L’argument principal des réfractaires s’attache à l’augmentation du coût des repas que provoquerait l’introduction du bio. Galatée n’est pas catégorique : « ça dépend de beaucoup de choses : de la provenance et donc des transports, du conditionnement, des quantités.  Nous avons des écoles pilotes auxquelles nous apprenons à privilégier les produits bio bruts. Il ne faut pas passer au 100% bio directement. Tout se fait par une introduction régulière petit à petit. Il faut commencer par certains produits, ceux que les producteurs peuvent fournir en fonction des régions, des saisons. Ça ne rimerait à rien de calquer tout un repas bio sur un repas conventionnel, ce serait évidemment beaucoup plus cher. Puis il y a des astuces, pour 25kg de viande conventionnelle, 20kg de viande bio suffisent. Elle fond moins, car contient plus de matière sèche. Du coup les prix s’équilibrent. C’est la même chose avec les céréales. Quand elles sont complètes elles sont plus nourrissantes (tant au niveau satiété qu’apports nutritifs), alors il en faut moins que de conventionnelles. »

Quant aux élèves, Galatée se rend dans les écoles de la région et leur fait créer des potagers. « L’idée, c’est qu’ils prennent conscience que ce qu’il y a dans leur assiette provient de la terre. » Elle insiste aussi beaucoup sur l’importance du végétal : « Je leur explique que tout végétal est une racine à la base. Je leur dis « le premier truc que vous enfilez le matin, c’est un jean. Et bien le jean provient du coton ». Le végétal alimente, vêtit, aide à construire…et surtout sert à respirer ! "

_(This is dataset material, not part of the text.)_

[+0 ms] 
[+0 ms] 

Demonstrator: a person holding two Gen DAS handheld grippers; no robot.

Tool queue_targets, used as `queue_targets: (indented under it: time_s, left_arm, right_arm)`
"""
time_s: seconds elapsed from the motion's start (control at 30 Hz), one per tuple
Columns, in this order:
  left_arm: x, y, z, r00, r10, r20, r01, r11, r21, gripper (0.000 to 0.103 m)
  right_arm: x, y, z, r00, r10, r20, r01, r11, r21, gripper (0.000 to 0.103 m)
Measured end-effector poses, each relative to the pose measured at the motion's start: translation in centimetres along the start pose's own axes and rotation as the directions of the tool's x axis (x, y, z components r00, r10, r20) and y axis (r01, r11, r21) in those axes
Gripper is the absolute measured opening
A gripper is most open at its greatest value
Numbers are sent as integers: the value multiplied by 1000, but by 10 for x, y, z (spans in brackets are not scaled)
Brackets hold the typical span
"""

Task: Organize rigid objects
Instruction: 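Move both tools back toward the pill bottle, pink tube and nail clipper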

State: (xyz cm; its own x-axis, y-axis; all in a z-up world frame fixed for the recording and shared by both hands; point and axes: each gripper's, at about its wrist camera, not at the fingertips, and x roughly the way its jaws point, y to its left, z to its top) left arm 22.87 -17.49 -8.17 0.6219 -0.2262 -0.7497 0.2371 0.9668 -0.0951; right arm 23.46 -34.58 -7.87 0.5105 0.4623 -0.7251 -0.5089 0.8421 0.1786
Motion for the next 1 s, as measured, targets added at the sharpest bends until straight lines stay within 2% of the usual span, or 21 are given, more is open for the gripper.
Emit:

Mais beaucoup de choses restent à faire. La filière bio en Corse se structure pour le moment. L’approvisionnement est compliqué et le coût des transports important. Seulement un ou deux transporteurs de froid dans la région et plus de 200 agriculteurs bio. Il n’y a pas encore assez de maraîchers bio. Autre problème : avec l’objectif du Grenelle de 20% de bio dans les cantines, vient celui d’atteindre 10 % de SAU[2]. « Mais rien ne suit au niveau foncier ! Il est encore très difficile pour les agriculteurs de s’installer. » Quant à l’avenir des formations et animations, il est tributaire du renouvellement des subventions et des prochaines directives de la PAC. Le contrat de Galatée ne sera pas renouvelé. L’incertitude subsiste alors sur la poursuite de ses missions.

 

Fanny Fontan

 


[1] La Direction Régionale de l'Alimentation, de l’Agriculture et de la Forêt, service déconcentré du Ministère de l’Agriculture et de la Pêche, est chargée de mettre en œuvre, sous l’autorité du préfet de région, une politique globale et cohérente du développement de l’agriculture et de la forêt de la région.